In [1]:
import json

from fairseq.models.bart import BARTModel
from utils import read_lines

In [2]:
PATH = json.load(open('../path_config.json'))

In [3]:
bart = BARTModel.from_pretrained(PATH['xsum_cmlm_bos'],
                                 checkpoint_file='checkpoint_best.pt',
                                 data_name_or_path=PATH['data_name_or_path'])

#### Read XSum

In [4]:
document_path = PATH['xsum_fariseq'] + '/test.source'
target_path = PATH['xsum_fariseq'] + '/test.target'
xsum_source = read_lines(document_path)
xsum_target = read_lines(target_path)
print(len(xsum_source))
assert len(xsum_source) == len(xsum_target)

11301


#### Named Entity Recognition (NER)

In [5]:
import spacy

nlp = spacy.load('en_core_web_sm')

In [6]:
test_target = xsum_target[0]
test_source = xsum_source[0]

In [7]:
extracted_ents = nlp(test_target).to_json()['ents']

In [8]:
extracted_ents

[{'start': 79, 'end': 91, 'label': 'LOC'},
 {'start': 96, 'end': 106, 'label': 'PRODUCT'}]

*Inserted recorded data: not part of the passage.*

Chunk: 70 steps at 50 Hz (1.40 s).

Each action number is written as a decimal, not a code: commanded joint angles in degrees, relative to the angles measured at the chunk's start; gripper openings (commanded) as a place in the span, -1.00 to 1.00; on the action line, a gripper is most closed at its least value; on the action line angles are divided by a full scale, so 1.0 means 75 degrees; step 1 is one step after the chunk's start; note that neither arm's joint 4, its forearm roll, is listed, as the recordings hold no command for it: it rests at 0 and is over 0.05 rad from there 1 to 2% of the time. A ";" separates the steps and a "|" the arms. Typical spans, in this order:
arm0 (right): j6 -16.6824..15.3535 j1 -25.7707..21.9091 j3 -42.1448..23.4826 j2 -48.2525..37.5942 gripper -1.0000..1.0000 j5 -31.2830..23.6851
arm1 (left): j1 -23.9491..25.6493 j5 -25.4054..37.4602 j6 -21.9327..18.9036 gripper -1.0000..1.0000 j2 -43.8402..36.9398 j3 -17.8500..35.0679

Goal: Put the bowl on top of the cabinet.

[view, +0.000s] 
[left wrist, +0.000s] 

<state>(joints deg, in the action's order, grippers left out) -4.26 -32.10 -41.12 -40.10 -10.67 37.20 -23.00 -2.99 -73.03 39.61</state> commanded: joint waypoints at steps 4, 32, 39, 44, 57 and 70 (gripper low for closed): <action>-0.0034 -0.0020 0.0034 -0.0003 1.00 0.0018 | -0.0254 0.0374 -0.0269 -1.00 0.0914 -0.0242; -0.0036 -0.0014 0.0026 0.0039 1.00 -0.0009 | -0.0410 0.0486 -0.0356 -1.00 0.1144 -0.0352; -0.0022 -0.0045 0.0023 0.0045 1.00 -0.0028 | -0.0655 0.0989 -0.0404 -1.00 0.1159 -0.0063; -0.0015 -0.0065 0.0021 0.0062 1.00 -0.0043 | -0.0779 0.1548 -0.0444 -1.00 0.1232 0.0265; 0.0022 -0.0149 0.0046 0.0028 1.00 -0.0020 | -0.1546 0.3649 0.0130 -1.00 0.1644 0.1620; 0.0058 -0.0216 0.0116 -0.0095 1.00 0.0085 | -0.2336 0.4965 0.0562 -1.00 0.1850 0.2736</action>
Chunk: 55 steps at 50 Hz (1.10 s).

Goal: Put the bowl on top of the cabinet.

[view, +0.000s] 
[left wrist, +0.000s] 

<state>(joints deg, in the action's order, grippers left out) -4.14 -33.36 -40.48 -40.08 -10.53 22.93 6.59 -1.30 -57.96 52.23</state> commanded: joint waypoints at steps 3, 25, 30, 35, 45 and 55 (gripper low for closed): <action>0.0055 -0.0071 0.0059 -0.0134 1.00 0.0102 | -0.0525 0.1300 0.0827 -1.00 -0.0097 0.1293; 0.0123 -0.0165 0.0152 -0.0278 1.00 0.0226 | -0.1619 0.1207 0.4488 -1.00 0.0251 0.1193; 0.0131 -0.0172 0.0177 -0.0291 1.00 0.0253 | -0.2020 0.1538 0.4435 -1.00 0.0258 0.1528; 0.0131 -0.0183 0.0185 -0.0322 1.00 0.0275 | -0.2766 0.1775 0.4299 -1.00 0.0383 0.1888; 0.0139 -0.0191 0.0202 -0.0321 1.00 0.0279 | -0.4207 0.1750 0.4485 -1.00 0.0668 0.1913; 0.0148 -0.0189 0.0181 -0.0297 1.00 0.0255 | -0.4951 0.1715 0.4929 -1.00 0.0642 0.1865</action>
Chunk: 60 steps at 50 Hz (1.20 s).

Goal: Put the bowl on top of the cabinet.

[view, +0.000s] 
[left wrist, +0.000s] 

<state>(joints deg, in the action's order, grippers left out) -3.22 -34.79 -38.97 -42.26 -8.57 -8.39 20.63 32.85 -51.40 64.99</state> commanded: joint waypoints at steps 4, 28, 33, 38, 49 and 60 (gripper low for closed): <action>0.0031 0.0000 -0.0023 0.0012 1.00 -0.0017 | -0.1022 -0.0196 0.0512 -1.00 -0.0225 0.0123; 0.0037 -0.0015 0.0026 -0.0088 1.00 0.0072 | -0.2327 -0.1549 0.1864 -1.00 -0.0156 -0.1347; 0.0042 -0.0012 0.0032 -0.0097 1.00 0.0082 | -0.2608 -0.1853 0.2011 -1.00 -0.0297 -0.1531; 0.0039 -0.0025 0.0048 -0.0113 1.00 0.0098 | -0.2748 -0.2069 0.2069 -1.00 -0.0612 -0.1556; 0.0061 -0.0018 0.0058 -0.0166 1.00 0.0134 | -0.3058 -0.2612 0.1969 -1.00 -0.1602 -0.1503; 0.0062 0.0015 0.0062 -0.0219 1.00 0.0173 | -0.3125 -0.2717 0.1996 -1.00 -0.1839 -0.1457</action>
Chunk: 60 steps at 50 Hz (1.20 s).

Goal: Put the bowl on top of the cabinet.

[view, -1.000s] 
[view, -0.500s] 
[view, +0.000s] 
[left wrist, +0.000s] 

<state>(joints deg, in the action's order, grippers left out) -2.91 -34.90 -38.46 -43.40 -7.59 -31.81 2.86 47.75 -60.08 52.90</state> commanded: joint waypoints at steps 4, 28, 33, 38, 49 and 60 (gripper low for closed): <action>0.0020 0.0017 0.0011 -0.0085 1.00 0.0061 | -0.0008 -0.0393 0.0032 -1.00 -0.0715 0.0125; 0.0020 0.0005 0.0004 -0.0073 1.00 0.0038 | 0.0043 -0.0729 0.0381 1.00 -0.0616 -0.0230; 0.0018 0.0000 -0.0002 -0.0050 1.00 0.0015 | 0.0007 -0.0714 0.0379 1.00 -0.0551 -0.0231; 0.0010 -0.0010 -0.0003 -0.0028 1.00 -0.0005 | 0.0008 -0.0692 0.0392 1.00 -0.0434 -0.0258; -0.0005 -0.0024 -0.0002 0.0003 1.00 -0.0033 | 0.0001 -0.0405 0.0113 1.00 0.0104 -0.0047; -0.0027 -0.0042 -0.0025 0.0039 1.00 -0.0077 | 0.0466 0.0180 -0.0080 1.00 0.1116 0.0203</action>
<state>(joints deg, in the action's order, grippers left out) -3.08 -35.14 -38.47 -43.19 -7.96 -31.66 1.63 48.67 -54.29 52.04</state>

#### Calculate Probability for Each Extracted Entity

In [9]:
from model import ConditionalSequenceGenerator
from utils import prepare_cmlm_inputs, prepare_clm_inputs, get_cmlm_probability

In [10]:
model = ConditionalSequenceGenerator(bart)

In [11]:
inputs = prepare_cmlm_inputs(test_source, test_target, extracted_ents)

In [12]:
inputs

(['<s> New sand dunes may be created to reduce the risk of flooding on a beach on the ### and Flintshire border. <\\s> Severe storms in December 2013 caused damage to an existing dune system to the east of Barkby Beach in Prestatyn. A report, to be considered by Denbighshire councillors, says there is evidence they have begun to re-establish themselves naturally. But the council is considering creating a secondary dune system to strengthen the defences. The flood risk management report says: "The  narrowness of the dunes at Barkby Beach is a cause for serious concern. "Discussions have taken place with Natural Resources Wales regarding possible options to reduce the risk of a breach at this location. "This could be such as creating a secondary dune system on the landward side of the existing dunes." About 400 people were forced to leave their homes after high tides and gale force winds battered north Wales causing flooding last December. In Rhyl, Denbighshire - one of the worst-hit are

#### Calculate Probability

In [13]:
entity_probs = get_cmlm_probability(model, inputs[0], inputs[1], inputs[2], inputs[3])

In [14]:
entity_probs

[0.434326171875, 0.1956787109375]

#### Masking Entity

In [15]:
import random

In [16]:
masked_target = inputs[1][0]

cal = 0
for p, e in zip(entity_probs, inputs[2]):
    if random.random() < p:
        masked_target = masked_target[:e[0] + cal] + '<UNC>' + masked_target[e[1] + cal:]
        cal = 5 - (e[1] - e[0])

In [17]:
masked_target

'<s> New sand dunes may be created to reduce the risk of flooding on a beach on the Denbighshire and Flintshire border.'